On my way back from Mass a few weeks ago, I walked past Alex Padilla, the uber left-wing California senator, coming out of St. Joseph’s on Capitol Hill. The incident was just the latest reminder for me that the Catholic Church is increasingly function as the new mainline church in American politics where left, right, and center gather to receive Christ. St. Joseph’s is located about a block away from the conservative Heritage Foundation, and a friend of mine has spotted the leader of the centrist Make America Healthy Again movement Robert F. Kennedy Jr. at the parish as well.
The development of the Catholic Church as a haven for all members of the political divide is a fulfillment of what Tocqueville said about American Catholics who, “constitute the most republican and the most democratic class of citizens which exists in the United States.”
Since Tocqueville’s time, Catholics have percolated throughout important Washington institutions. A majority of the Justices on the Supreme Court from both Democrat and Republican appointments are Catholics. They include Amy Coney Barrett, Samuel Alito, Sonia Sotomayor, Clarence Thomas, and Chief Justice John Roberts. Neil Gorsuch was raised Catholic and attended Catholic school, but as of 2017, attended an Episcopalian Church. Catholics also help run major think tanks in DC. Kevin Roberts, the president of the Heritage Foundation is probably the most prominent example.
When I arrived in DC, I had no idea about how preeminent Catholic para institutions had become in the nation’s capital. When you stroll around the Capitol building it’s not uncommon to see priests in white robes walking about. That’s because the Dominican House of Studies is just a few metro stops away across from the National Basilica and the Catholic University of America.
It’s true that the mainline is not completely dead. Tucker Carlson remains an Episcopalian. President Donald Trump was raised a Presbyterian although now he identifies as a nondenominational Christian. Former DOGE head Elon Musk was baptized and brought up as an Anglican. Mark Tooley, the Jesuit-educated president of the Institute on Religion and Democracy is still fighting the good fight about the future of the mainline. Condoleezza Rice, who now heads the Hoover Institution, is the daughter of a Presbyterian minister.
And the mainline has also partially renewed its strength from converts. Jay Bhattacharya, the director of the National Institutes of Health became a Presbyterian in high school. Joshua Katz, another AEI scholar, also is a late in life convert to what was once called the Church of England (in the American colonies).
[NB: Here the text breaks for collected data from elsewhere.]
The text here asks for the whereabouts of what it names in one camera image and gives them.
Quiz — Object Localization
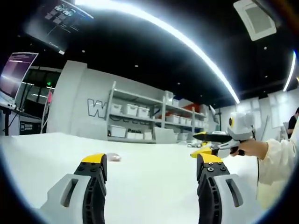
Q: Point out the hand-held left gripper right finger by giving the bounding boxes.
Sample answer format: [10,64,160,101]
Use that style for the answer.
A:
[196,153,248,224]

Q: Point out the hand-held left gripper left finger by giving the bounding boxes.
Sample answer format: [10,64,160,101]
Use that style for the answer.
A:
[39,153,108,224]

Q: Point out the clear resealable bag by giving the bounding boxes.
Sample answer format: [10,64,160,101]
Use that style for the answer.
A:
[106,153,122,162]

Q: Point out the person's right hand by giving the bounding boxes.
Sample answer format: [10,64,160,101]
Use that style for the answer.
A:
[230,139,269,160]

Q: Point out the black stand with white head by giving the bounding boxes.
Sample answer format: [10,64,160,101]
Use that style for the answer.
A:
[208,104,222,133]

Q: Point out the grey board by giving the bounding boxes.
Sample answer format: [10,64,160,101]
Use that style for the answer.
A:
[154,127,178,144]

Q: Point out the grey metal shelving rack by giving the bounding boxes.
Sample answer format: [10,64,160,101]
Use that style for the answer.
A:
[107,81,210,144]

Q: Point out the short ceiling light strip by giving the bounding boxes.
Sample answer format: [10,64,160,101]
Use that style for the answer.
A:
[283,50,297,92]

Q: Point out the black equipment case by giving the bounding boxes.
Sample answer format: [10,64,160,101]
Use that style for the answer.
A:
[20,120,43,135]

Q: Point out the rows of white storage boxes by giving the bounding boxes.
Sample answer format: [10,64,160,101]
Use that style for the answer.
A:
[109,98,206,140]

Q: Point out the grey office desk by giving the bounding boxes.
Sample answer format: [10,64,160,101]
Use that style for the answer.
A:
[0,104,43,136]

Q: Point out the ceiling air conditioner unit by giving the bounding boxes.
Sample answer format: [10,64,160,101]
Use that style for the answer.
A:
[233,0,278,42]

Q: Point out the long ceiling light strip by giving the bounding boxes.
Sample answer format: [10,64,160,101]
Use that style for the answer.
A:
[74,0,241,105]

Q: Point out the desk computer monitor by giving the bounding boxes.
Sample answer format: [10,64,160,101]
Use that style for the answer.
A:
[0,52,39,110]

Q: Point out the ceiling-hung dark screen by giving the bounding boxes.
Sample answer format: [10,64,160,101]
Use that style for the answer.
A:
[24,0,94,52]

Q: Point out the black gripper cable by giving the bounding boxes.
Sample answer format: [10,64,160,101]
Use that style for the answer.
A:
[251,125,261,187]

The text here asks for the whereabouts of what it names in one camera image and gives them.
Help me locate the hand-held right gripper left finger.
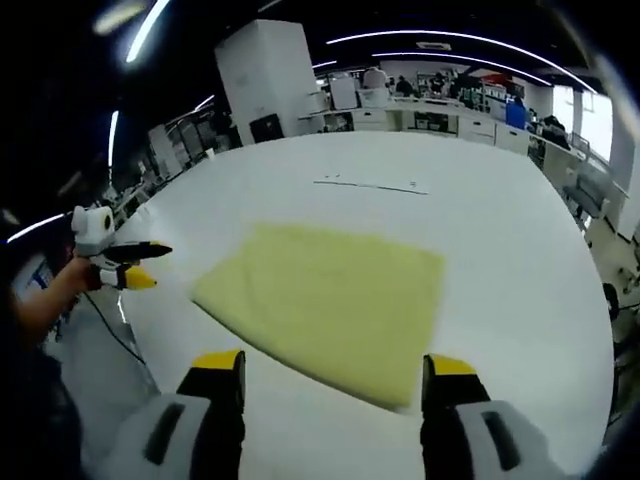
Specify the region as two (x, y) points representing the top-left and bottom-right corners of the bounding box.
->
(112, 349), (249, 480)

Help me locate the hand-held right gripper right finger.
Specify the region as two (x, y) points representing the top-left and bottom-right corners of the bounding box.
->
(419, 353), (569, 480)

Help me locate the yellow grey blue garment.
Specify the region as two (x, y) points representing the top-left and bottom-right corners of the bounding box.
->
(189, 222), (447, 412)

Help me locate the person's left hand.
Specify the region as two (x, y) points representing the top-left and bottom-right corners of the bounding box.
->
(67, 254), (106, 294)

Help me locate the white square pillar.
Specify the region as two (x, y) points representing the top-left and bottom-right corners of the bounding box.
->
(214, 18), (319, 146)

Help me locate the white standing board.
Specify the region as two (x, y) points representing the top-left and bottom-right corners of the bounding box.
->
(329, 77), (359, 111)

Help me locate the white mesh office chair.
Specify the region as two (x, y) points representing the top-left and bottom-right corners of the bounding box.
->
(562, 162), (611, 221)

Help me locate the white drawer cabinet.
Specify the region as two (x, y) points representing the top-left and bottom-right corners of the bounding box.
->
(352, 108), (389, 132)
(457, 117), (496, 146)
(494, 122), (531, 156)

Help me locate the blue storage box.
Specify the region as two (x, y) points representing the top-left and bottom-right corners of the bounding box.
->
(504, 99), (529, 131)

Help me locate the ceiling light strip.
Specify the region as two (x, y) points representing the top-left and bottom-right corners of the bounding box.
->
(372, 51), (554, 87)
(325, 29), (599, 94)

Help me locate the black cable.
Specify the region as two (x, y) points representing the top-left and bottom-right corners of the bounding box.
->
(79, 292), (147, 365)

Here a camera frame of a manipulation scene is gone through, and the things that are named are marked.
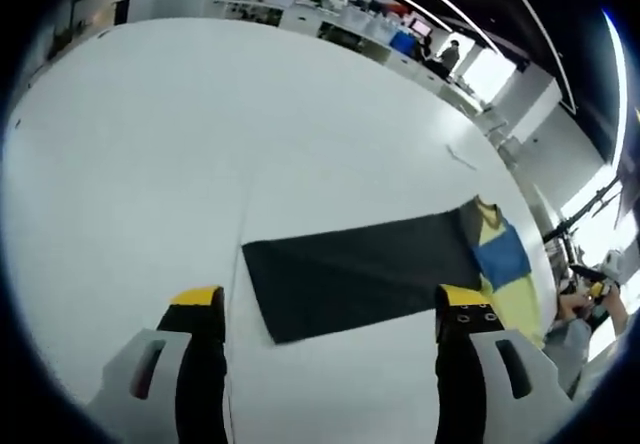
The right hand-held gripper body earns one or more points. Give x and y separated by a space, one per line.
614 269

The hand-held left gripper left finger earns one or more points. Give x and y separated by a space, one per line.
202 374

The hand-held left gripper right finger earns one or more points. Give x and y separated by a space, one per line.
457 379

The yellow blue black garment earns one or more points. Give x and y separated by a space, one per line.
350 274

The white table socket panel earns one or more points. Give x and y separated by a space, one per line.
462 157

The blue storage bin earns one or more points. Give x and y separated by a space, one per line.
402 43

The pink-lit monitor screen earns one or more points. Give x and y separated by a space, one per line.
421 27

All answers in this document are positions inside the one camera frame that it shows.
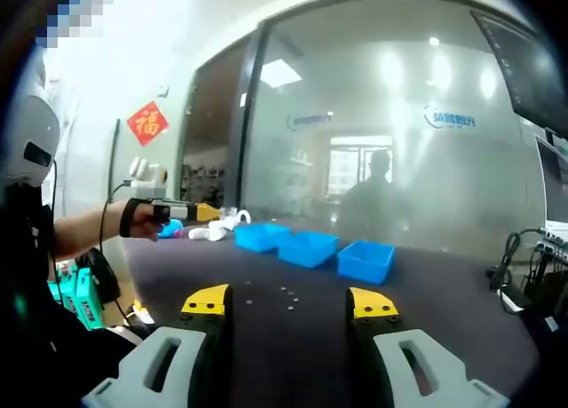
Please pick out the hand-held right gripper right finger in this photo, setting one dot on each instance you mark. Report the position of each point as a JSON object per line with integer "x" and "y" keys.
{"x": 444, "y": 381}

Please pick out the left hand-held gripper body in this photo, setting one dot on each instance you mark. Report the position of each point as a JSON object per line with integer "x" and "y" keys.
{"x": 146, "y": 177}

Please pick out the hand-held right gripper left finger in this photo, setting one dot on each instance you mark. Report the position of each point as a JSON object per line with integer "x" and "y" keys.
{"x": 151, "y": 372}

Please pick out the blue plastic bin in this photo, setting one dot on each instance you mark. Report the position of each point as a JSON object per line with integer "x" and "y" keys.
{"x": 364, "y": 264}
{"x": 259, "y": 237}
{"x": 306, "y": 250}

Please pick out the screws nuts and washers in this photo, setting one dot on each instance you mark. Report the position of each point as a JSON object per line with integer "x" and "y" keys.
{"x": 250, "y": 300}

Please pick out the person's left hand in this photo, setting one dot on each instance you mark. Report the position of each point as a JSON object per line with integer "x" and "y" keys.
{"x": 144, "y": 222}

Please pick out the white crumpled cloth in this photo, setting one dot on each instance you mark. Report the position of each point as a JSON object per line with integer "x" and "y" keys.
{"x": 213, "y": 230}

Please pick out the blue tissue packet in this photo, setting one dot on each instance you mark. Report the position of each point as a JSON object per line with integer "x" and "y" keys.
{"x": 171, "y": 228}

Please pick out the white tape roll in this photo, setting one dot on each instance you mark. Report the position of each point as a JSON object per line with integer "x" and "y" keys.
{"x": 239, "y": 216}

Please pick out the dark door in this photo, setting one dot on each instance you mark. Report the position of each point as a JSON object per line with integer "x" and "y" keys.
{"x": 208, "y": 128}

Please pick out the teal box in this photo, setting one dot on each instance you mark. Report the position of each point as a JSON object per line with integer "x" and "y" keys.
{"x": 84, "y": 301}

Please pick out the black bag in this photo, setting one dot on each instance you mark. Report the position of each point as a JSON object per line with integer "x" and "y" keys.
{"x": 104, "y": 275}

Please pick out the black and white power adapter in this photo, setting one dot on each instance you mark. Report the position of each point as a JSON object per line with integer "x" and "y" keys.
{"x": 512, "y": 299}

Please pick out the person's dark clothing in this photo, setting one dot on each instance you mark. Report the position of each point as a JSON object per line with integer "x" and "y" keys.
{"x": 35, "y": 359}

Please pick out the white worn chest device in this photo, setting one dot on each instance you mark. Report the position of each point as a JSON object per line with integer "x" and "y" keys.
{"x": 31, "y": 137}

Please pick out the black laptop stand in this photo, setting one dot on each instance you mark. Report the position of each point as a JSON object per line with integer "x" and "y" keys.
{"x": 550, "y": 284}

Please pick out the white laptop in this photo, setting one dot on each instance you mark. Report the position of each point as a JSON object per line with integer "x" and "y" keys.
{"x": 554, "y": 182}

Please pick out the red diamond wall decoration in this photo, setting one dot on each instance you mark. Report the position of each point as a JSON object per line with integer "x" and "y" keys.
{"x": 147, "y": 123}

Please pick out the large black wall monitor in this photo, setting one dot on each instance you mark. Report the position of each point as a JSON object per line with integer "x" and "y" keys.
{"x": 532, "y": 66}

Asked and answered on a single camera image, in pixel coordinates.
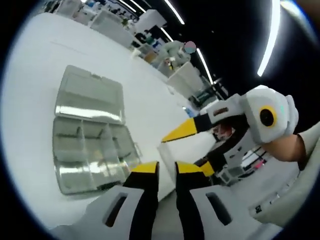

However, the election of Pope Leo XIV this year is probably the single greatest indicator that Catholics are taking over the bipartisan, cultural function once inhabited by the mainline. I was also struck by a recent picture of the pope meeting with Ben Shapiro, perhaps the most famous Orthodox Jew in the world.
The conservative political commentator said he gave the pontiff, a fellow Chicago White Sox fan, a signed baseball from the team’s 2005 World Series, and thanked him for standing for Biblical values. This is a pope that gives an address to people in the White Sox stadium and dons a Villanova baseball cap. Villanova remains one of the few major American universities presided over by a Catholic priest (the vast majority of Jesuit universities are now run by lay presidents).
Time will tell if the new pope inspires American Catholics in a way never seen before. Pope Benedict XVI’s writings are still a guidepost for the newest generations of priests. Ultimately, Leo’s pontificate is a capstone to the long maturation of the Catholic faith in America. The most important Catholic is now an American, so naturally being American is becoming Catholic.